'''

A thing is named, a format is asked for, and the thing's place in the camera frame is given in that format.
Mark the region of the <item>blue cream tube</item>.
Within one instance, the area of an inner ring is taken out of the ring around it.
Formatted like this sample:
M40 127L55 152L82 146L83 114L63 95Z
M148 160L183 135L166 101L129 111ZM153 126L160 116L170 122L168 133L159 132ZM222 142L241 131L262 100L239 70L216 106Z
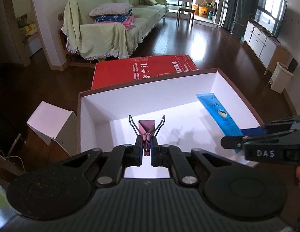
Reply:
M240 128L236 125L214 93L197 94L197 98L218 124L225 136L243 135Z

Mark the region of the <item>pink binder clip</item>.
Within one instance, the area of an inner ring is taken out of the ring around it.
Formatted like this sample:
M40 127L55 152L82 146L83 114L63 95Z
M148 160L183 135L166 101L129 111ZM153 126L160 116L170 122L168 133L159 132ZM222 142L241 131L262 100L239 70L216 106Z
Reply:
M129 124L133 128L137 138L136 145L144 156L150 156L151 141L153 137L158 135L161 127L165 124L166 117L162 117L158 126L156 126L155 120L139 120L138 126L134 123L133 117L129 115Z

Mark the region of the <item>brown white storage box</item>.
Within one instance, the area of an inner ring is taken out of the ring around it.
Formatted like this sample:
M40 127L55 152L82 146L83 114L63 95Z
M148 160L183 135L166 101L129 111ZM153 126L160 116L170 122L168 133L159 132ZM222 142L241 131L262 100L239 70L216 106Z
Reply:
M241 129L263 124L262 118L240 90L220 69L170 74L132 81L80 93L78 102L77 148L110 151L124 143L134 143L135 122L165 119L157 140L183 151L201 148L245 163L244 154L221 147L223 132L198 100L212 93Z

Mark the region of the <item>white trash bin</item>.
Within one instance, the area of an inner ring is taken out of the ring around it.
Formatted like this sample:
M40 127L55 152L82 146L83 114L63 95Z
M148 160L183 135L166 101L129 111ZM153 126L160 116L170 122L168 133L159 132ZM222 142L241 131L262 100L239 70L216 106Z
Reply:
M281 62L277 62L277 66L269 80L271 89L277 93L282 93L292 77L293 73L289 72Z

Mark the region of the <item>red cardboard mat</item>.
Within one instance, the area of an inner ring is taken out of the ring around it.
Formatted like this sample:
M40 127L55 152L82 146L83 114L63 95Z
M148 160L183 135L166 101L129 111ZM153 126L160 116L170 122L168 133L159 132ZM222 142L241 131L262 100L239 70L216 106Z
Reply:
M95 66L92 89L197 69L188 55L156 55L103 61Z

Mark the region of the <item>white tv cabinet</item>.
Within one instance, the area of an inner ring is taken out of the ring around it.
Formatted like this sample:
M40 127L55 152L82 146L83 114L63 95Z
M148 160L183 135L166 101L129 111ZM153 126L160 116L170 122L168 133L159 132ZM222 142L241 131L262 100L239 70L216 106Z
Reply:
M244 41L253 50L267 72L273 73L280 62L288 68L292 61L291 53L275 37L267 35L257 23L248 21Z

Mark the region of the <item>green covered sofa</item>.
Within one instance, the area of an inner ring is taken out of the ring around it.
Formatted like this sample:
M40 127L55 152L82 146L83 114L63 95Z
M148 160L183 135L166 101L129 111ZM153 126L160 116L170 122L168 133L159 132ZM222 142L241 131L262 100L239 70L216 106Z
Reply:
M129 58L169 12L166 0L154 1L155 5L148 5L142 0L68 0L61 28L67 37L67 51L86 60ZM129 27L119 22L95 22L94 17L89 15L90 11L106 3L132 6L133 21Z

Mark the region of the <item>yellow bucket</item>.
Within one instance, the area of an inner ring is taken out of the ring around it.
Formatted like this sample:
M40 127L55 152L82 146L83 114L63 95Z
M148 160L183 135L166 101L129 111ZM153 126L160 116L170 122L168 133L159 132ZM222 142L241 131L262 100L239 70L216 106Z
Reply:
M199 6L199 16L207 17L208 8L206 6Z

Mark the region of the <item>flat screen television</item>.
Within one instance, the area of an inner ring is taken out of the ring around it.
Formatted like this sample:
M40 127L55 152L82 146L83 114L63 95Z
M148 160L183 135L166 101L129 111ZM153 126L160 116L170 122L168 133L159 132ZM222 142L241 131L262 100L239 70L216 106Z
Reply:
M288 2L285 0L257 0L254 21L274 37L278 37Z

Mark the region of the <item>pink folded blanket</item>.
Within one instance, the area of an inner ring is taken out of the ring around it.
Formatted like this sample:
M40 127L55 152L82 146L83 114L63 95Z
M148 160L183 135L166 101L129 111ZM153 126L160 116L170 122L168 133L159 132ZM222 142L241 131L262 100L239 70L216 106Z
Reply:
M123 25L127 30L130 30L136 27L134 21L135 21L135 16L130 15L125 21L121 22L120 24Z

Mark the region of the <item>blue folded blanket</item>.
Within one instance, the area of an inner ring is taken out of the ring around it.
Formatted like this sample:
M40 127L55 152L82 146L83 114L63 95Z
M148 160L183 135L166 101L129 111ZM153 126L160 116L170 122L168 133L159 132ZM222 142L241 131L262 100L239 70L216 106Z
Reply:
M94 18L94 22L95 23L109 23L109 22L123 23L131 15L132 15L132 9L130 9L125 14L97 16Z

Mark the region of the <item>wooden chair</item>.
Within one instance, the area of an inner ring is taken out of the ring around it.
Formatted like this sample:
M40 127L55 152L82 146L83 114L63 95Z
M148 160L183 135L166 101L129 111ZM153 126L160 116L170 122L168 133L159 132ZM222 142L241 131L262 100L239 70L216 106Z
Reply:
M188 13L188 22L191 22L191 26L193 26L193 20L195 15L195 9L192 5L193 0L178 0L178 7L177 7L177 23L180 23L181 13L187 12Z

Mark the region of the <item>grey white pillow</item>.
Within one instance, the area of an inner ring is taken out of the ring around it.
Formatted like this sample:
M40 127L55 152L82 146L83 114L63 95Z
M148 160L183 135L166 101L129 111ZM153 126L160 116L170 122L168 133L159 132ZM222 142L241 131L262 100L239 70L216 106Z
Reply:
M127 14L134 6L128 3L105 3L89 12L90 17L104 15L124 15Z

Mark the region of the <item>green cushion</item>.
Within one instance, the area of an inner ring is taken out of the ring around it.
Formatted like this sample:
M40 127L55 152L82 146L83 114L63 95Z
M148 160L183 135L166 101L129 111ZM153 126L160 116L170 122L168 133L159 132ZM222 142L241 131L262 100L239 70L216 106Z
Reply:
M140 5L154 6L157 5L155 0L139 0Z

'''

Copy out each line of the listing where the string "green" appears.

Mark the region of the <item>green covered sofa</item>.
Mark the region of the <item>green cushion</item>.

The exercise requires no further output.